— ABOUT THIS TASK —
Return all of the entries word for word, but omit the pictures they contain.

== DATA

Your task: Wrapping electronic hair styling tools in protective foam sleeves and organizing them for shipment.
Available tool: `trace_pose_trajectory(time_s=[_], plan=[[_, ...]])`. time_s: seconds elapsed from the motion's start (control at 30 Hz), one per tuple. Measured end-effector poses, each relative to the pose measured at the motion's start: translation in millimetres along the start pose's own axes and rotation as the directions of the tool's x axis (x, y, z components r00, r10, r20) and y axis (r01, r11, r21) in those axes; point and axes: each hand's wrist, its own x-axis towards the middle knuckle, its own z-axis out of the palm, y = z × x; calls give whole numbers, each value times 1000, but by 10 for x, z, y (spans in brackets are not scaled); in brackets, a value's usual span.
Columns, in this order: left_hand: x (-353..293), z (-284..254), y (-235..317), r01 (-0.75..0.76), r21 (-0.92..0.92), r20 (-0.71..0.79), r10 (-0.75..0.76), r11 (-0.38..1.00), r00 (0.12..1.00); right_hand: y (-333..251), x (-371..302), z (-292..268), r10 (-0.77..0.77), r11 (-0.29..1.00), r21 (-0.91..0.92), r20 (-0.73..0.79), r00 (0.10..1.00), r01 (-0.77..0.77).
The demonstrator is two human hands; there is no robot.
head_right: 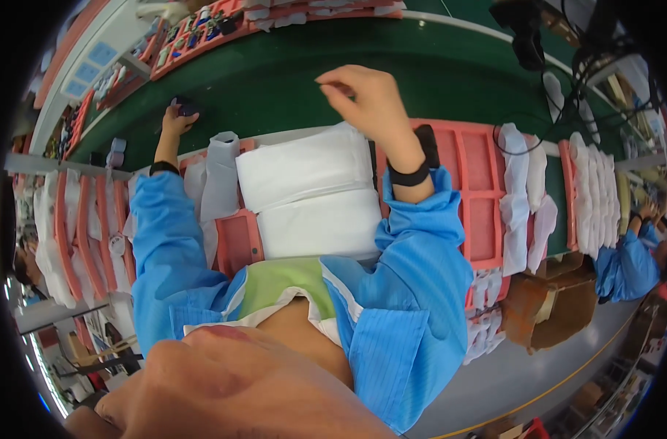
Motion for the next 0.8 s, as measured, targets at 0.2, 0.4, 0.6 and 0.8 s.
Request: trace_pose_trajectory(time_s=[0.2, 0.4, 0.6, 0.8], plan=[[-1198, 358, 1371, -43, -742, 226, 311, 669, 923, 17, -96, 371, -120, 981, -155, -28, 992, 114], [-2226, 573, 2025, -509, -530, 28, 613, 678, 789, -81, -118, 591, -194, 942, -294, -84, 977, 162], [-2613, 1026, 2188, -468, -803, -234, 527, 370, 817, 153, -24, 260, 31, 977, -202, -209, 977, -74], [-2667, 1464, 1891, -678, -221, 298, 711, 701, 638, 353, 57, -118, 430, 869, 362, -219, 876, -337]])
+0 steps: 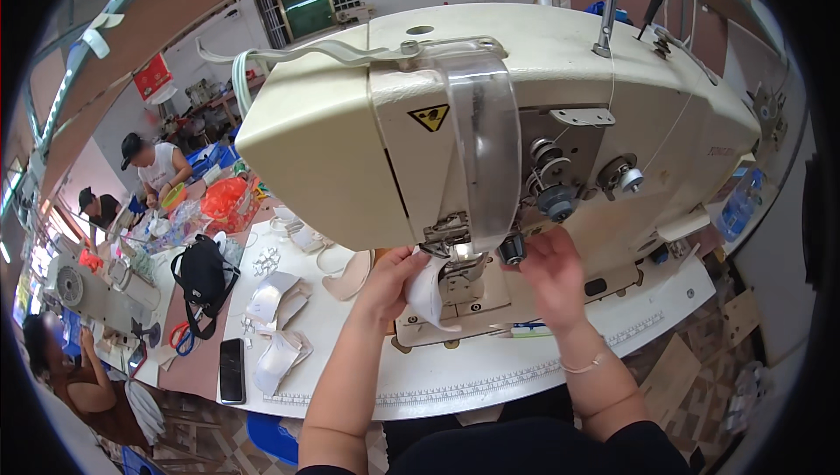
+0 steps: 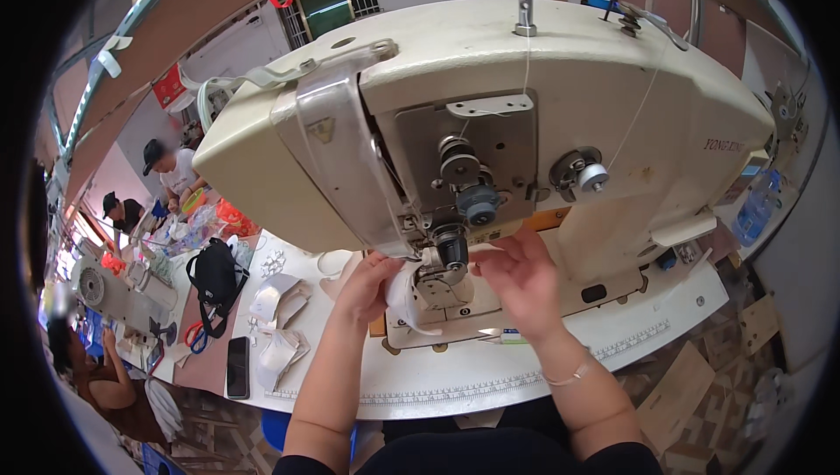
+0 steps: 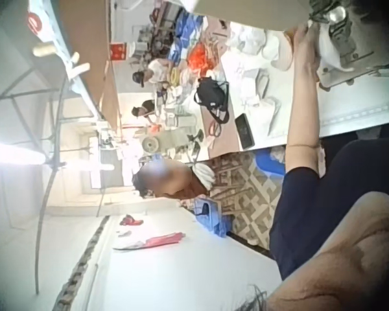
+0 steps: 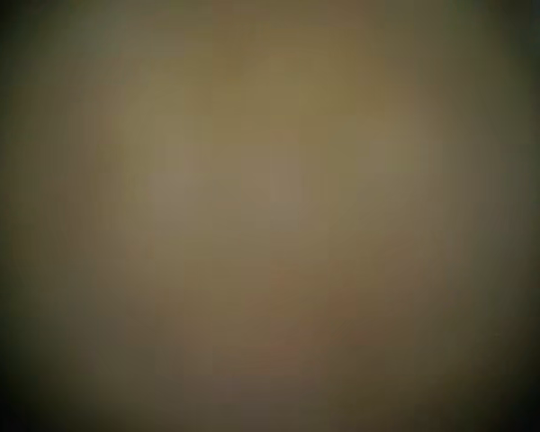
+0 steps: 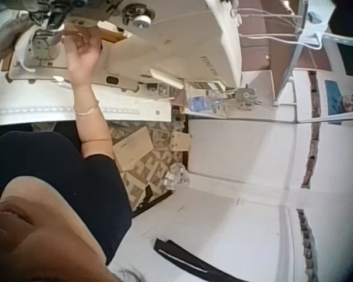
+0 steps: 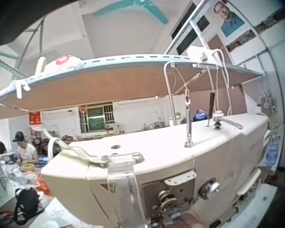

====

— EXERCISE RESPONSE —
Your task: Wrapping electronic hair styling tools in protective foam sleeves and organizing them for shipment.
Available tool: `trace_pose_trajectory(time_s=[_], plan=[[_, ...]])`. time_s: seconds elapsed from the motion's start (control at 30 Hz), one per tuple. Measured end-effector poses, each relative to the pose measured at the motion's start: translation in millimetres along the start pose's own axes and rotation as the directions of the tool's x axis (x, y, z components r00, r10, r20) and y axis (r01, r11, r21) in those axes; point and axes: each hand's wrist, its own x-axis towards the middle knuckle, its own z-axis out of the palm, y = z × x; calls give whole numbers, each value times 1000, but by 10 for x, z, y (spans in brackets are not scaled); in brackets, a value's usual span.
Columns, in this order: left_hand: x (-353..293), z (-284..254), y (-235..317), r01 (-0.75..0.76), r21 (-0.92..0.92), r20 (-0.71..0.79), r10 (-0.75..0.76), r11 (-0.38..1.00), r00 (0.12..1.00); right_hand: y (-333..251), x (-371..302), z (-292..268), r10 (-0.77..0.77), r11 (-0.29..1.00), r21 (-0.91..0.92), r20 (-0.73..0.79), r00 (0.10..1.00), r01 (-0.77..0.77).
The demonstrator is two human hands; there is no robot.
head_right: 
Motion for the next 0.8 s, as measured, targets at 0.2, 0.4, 0.6 and 0.8 s.
Request: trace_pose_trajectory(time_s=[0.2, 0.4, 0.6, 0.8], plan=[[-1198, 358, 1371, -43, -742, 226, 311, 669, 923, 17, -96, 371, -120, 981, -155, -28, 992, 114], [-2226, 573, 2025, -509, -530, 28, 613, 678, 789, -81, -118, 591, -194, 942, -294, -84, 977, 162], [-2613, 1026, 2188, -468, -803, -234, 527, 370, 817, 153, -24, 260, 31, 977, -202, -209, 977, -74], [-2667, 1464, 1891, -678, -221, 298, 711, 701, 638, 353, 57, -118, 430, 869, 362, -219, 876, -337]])
+0 steps: 
+0 steps: 
+0 steps: 
+0 steps: 
+0 steps: 
+0 steps: 

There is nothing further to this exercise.